►
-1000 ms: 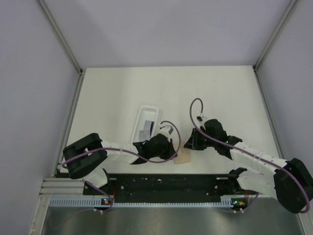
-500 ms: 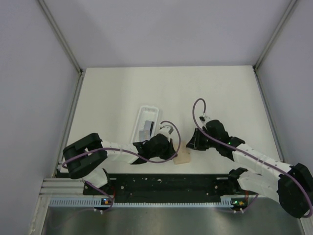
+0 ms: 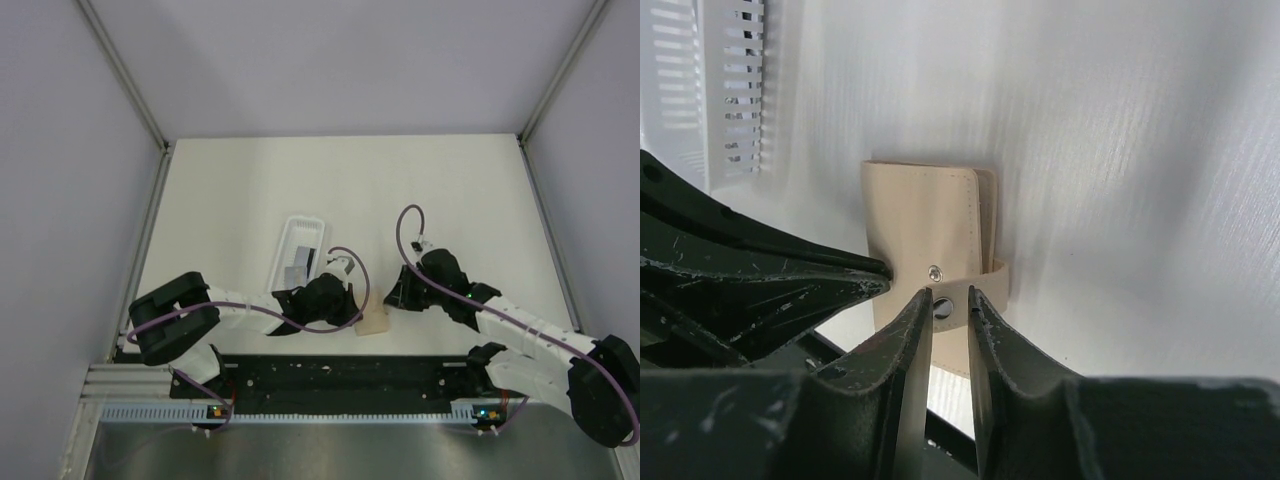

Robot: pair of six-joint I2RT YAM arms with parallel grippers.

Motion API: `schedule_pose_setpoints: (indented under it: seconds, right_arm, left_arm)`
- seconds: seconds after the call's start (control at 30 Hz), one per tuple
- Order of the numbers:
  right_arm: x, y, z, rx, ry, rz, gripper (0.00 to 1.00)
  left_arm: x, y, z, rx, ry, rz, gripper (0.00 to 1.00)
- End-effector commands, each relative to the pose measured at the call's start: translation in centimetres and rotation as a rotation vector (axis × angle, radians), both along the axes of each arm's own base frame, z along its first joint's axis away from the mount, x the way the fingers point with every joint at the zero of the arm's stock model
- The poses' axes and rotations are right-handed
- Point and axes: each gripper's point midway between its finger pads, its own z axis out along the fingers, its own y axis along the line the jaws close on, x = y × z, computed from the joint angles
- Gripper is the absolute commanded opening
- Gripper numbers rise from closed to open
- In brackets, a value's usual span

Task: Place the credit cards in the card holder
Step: Close the card holder at the center of the board.

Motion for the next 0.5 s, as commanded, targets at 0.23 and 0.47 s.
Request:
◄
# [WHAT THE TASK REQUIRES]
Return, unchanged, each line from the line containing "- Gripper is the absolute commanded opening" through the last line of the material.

# [WRITTEN SOLUTION]
- Gripper is the absolute commanded opening
- Gripper numbers rise from closed to open
- In brackets, a value's usual span

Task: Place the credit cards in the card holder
Step: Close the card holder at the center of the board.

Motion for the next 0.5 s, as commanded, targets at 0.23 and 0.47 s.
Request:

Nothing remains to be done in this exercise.